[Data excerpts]

--

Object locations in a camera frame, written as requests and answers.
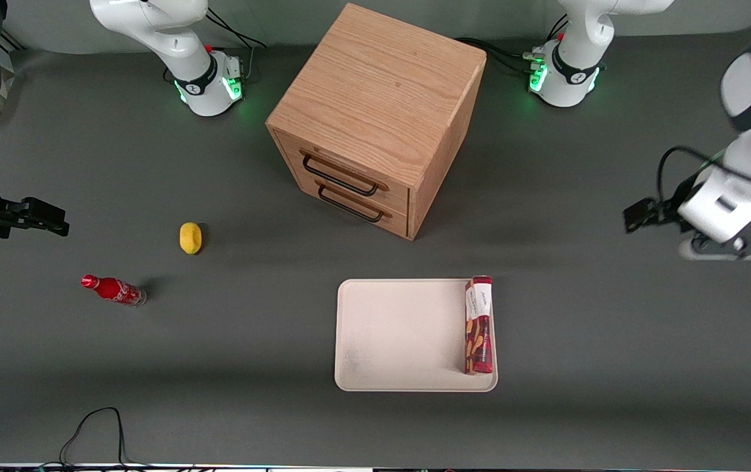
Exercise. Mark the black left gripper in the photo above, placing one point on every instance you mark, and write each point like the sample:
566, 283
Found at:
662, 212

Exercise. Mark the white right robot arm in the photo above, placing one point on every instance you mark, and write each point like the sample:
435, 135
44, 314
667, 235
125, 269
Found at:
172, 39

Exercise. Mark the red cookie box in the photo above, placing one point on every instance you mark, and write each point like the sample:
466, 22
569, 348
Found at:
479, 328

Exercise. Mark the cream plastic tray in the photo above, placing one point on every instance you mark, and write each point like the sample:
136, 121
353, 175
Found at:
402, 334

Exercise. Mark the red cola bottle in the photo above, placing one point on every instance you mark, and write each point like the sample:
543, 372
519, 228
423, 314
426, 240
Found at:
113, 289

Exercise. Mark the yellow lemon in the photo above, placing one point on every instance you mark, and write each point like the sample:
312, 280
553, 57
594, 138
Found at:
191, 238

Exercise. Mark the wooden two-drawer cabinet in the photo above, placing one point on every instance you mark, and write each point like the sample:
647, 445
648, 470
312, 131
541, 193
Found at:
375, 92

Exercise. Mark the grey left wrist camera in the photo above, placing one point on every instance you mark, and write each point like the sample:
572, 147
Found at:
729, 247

--

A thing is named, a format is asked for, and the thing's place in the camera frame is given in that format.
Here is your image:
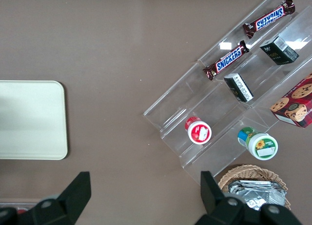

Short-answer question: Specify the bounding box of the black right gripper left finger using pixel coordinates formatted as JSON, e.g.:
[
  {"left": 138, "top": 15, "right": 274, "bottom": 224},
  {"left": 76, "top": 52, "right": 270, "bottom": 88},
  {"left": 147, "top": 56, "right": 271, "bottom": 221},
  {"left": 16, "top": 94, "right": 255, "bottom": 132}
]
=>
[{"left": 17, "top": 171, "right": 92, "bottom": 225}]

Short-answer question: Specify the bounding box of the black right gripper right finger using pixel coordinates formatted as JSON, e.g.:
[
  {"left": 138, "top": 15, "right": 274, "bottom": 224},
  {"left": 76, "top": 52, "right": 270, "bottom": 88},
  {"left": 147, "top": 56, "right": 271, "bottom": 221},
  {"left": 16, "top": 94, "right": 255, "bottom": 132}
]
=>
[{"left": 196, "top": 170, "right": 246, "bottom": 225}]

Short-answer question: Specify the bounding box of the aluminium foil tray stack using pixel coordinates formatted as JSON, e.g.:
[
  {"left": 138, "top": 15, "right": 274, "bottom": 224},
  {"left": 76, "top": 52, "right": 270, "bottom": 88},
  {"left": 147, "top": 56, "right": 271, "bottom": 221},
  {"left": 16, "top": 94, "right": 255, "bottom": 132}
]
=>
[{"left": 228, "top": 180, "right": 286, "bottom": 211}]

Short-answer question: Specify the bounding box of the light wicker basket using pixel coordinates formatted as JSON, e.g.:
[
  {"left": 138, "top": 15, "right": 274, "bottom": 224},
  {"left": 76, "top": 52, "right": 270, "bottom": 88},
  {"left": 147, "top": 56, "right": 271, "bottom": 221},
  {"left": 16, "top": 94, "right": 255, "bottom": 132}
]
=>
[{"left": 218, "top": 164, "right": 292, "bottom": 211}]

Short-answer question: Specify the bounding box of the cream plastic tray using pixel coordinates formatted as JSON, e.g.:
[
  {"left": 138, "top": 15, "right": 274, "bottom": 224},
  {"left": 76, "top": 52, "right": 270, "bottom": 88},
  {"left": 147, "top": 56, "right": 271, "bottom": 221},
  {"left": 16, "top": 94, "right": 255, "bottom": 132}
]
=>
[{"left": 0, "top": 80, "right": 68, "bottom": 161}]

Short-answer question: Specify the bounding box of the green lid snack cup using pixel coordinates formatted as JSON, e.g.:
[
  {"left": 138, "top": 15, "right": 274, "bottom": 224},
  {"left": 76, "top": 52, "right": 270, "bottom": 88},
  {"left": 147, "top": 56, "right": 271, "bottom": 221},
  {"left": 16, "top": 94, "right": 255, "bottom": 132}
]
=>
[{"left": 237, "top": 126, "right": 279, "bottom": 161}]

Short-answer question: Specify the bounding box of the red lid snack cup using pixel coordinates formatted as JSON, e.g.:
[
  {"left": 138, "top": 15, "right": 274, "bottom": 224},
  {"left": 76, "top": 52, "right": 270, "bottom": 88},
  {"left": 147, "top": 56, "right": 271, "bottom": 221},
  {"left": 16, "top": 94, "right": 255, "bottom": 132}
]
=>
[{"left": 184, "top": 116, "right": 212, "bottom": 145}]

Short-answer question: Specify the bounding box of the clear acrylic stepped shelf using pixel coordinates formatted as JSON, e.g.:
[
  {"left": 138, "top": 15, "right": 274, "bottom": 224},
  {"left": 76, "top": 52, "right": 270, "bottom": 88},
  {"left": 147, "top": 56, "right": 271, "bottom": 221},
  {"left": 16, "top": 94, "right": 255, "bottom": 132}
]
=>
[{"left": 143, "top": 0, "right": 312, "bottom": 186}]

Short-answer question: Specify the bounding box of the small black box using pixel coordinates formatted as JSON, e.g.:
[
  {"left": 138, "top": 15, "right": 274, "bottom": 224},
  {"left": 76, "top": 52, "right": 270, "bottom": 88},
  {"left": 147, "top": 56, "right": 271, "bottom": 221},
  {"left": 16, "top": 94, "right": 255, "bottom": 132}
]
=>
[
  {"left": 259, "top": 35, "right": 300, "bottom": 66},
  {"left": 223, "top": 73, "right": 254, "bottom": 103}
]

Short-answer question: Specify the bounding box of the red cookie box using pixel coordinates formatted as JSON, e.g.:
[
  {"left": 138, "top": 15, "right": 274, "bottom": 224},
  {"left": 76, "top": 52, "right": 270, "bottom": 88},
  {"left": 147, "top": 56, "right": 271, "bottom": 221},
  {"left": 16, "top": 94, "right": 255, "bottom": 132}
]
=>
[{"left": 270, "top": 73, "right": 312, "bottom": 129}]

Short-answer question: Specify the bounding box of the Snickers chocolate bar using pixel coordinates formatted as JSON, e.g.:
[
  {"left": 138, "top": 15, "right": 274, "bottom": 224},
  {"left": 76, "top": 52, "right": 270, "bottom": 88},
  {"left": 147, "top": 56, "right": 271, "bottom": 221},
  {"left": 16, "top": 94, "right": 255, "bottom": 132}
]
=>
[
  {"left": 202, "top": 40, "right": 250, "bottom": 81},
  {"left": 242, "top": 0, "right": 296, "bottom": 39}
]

--

◆ Task brief: Scan the lines above for the word "camera" and copy every one where it occurs.

◆ Answer section:
Object locations in a camera frame, written as requests and answers.
Exercise. Mark the grey left wrist camera in the photo above, placing one point on every instance you mark, and write each point like the sample:
A thing is named, a format is asked for, and the thing's place in the camera frame is given in that format.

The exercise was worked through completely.